### Exercise:
Write out word for word each line of the records, beginning at the first and stopping after the line with "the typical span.". Leave the pictures out.

### Data shown:
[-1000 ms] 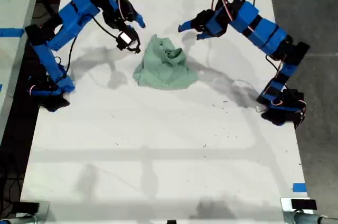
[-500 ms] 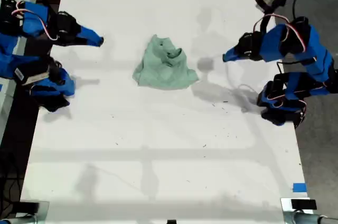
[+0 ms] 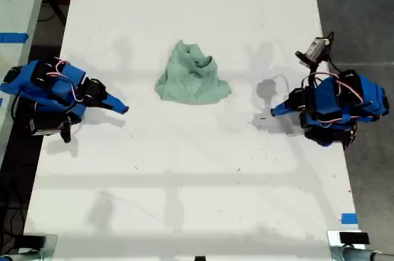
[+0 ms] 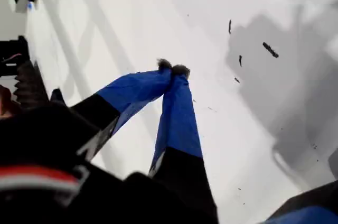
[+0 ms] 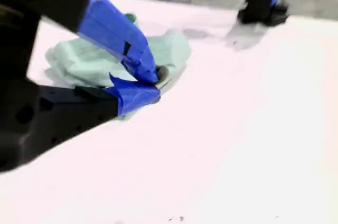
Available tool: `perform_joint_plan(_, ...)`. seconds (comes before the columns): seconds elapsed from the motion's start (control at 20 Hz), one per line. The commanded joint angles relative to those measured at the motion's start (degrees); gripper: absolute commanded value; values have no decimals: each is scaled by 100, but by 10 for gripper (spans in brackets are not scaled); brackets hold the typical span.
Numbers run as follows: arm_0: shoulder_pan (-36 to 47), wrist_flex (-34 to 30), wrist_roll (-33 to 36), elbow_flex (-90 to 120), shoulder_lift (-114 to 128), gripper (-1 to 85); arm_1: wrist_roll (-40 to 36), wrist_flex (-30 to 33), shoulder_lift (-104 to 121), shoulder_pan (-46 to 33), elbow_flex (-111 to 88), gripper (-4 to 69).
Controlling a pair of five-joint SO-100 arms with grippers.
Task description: Fold t shirt
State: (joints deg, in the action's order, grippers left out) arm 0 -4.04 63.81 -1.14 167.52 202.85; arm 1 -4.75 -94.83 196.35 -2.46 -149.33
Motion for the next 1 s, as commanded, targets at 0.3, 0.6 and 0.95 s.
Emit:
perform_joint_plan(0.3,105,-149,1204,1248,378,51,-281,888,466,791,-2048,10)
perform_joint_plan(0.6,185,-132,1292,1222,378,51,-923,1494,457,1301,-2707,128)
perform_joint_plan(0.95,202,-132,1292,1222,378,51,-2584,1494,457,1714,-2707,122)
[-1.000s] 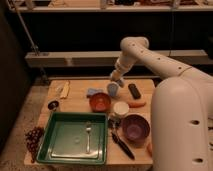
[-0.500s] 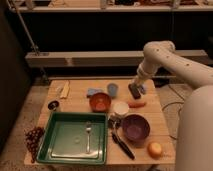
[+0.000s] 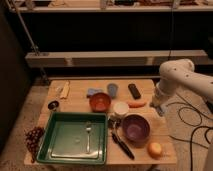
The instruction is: Place towel in table surface
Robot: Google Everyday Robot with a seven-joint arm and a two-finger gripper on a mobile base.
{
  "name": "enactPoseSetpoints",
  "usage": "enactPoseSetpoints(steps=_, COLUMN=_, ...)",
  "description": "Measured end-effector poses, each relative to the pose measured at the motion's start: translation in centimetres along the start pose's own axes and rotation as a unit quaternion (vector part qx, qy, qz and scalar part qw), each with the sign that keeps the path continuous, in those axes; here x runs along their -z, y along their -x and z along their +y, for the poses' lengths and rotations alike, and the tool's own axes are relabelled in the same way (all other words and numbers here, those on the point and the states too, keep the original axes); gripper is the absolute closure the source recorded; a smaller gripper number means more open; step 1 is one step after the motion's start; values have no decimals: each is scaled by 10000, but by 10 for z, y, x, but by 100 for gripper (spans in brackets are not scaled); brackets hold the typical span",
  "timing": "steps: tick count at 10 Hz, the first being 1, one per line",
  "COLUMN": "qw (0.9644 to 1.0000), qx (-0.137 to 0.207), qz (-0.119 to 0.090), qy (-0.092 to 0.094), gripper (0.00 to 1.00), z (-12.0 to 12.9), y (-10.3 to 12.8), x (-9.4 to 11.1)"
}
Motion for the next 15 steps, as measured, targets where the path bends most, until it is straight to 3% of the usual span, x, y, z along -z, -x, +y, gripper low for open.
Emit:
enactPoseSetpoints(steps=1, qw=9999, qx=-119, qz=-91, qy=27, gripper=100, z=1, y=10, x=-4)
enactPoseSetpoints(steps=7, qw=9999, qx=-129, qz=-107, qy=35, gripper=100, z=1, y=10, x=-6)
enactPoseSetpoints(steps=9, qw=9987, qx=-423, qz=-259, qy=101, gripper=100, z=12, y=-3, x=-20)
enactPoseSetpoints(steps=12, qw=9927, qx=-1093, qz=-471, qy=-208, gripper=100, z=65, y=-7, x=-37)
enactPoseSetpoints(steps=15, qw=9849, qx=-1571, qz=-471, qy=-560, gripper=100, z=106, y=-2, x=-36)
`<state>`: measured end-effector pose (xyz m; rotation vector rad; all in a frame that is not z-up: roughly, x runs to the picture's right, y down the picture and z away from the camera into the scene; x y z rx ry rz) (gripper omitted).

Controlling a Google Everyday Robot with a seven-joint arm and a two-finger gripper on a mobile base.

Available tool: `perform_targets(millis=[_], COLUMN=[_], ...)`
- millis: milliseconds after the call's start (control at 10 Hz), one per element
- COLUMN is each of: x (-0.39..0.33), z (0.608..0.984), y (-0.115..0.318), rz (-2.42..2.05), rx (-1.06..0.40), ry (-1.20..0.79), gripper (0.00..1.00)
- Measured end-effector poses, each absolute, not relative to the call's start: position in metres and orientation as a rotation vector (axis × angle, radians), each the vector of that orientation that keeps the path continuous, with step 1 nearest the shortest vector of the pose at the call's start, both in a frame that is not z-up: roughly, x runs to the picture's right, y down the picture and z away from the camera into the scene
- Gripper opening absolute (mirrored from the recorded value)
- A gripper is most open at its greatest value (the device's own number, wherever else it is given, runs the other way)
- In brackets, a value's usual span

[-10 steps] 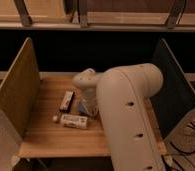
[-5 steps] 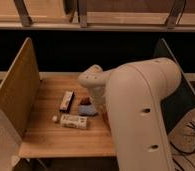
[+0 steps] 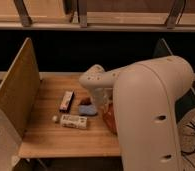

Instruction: Push the ceramic bowl across the table

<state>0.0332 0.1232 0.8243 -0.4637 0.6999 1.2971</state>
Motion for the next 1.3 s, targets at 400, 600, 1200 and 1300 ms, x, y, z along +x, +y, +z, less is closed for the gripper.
perform_targets(millis=[400, 600, 1200, 1300], x=[-0.039, -0.044, 0.032, 0.041], z=[0.827, 0.835, 0.821, 0.817], y=[0.135, 0.161, 0.160, 0.157], rz=[1.143, 1.103, 1.203, 1.230], rx=[-0.537, -0.581, -0.488, -0.476], ry=[0.576, 0.632, 0.928, 0.943], gripper=[0.00, 0.00, 0.00, 0.00])
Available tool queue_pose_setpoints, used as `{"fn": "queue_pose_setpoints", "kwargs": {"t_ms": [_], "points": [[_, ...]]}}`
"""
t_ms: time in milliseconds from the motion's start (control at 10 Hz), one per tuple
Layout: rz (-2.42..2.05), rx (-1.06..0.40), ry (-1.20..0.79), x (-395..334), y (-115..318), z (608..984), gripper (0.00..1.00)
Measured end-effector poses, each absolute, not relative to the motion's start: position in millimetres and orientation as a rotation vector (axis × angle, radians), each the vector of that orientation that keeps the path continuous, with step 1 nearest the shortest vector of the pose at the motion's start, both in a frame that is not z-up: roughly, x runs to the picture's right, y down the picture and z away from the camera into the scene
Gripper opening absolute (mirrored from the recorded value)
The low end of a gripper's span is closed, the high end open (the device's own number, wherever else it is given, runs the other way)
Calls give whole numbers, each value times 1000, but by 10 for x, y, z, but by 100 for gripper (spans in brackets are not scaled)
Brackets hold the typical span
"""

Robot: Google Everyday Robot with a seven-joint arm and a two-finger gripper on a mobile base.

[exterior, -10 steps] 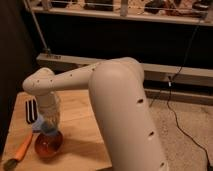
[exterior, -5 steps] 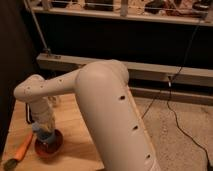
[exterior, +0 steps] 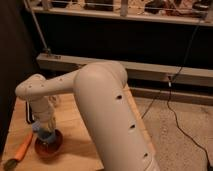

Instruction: Place the ceramic cup in the ceramic bowl

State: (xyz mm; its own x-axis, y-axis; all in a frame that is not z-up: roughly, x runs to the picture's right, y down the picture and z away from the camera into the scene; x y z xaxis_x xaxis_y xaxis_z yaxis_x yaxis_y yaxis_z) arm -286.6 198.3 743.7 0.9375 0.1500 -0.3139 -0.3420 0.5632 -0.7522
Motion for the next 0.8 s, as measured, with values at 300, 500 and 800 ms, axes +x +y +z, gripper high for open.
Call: {"fn": "queue_pose_setpoints", "kwargs": {"t_ms": [300,500,800], "points": [[286,-934,250,-2784,2001,7487,46],[301,-932,273,-2754,2004,7535,66],[367,-954,301,-2715,1984,7625,80]]}}
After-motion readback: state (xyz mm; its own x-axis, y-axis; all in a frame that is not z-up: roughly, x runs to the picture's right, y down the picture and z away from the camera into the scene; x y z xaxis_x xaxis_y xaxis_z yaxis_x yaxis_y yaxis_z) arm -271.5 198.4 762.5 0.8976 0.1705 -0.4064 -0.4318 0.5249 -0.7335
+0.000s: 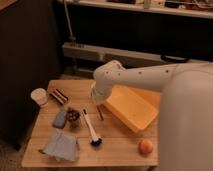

### Exercise response:
[-1000 ms] 
[-500 ms] 
[+0 ms] 
[+0 ms] 
[+0 ms] 
Available tool: `perform_joint_plan(_, ...)`. seconds (comes before the columns): seconds elapsed from the motion's start (control at 20 Hz), one per line. The commanded joint angles relative to those measured at the motion's start (degrees); gripper: absolute commanded value; values have no decimals: each is scaled by 100, but by 10 for gripper (spans in brackets are not scaled); brackets hold the typical span.

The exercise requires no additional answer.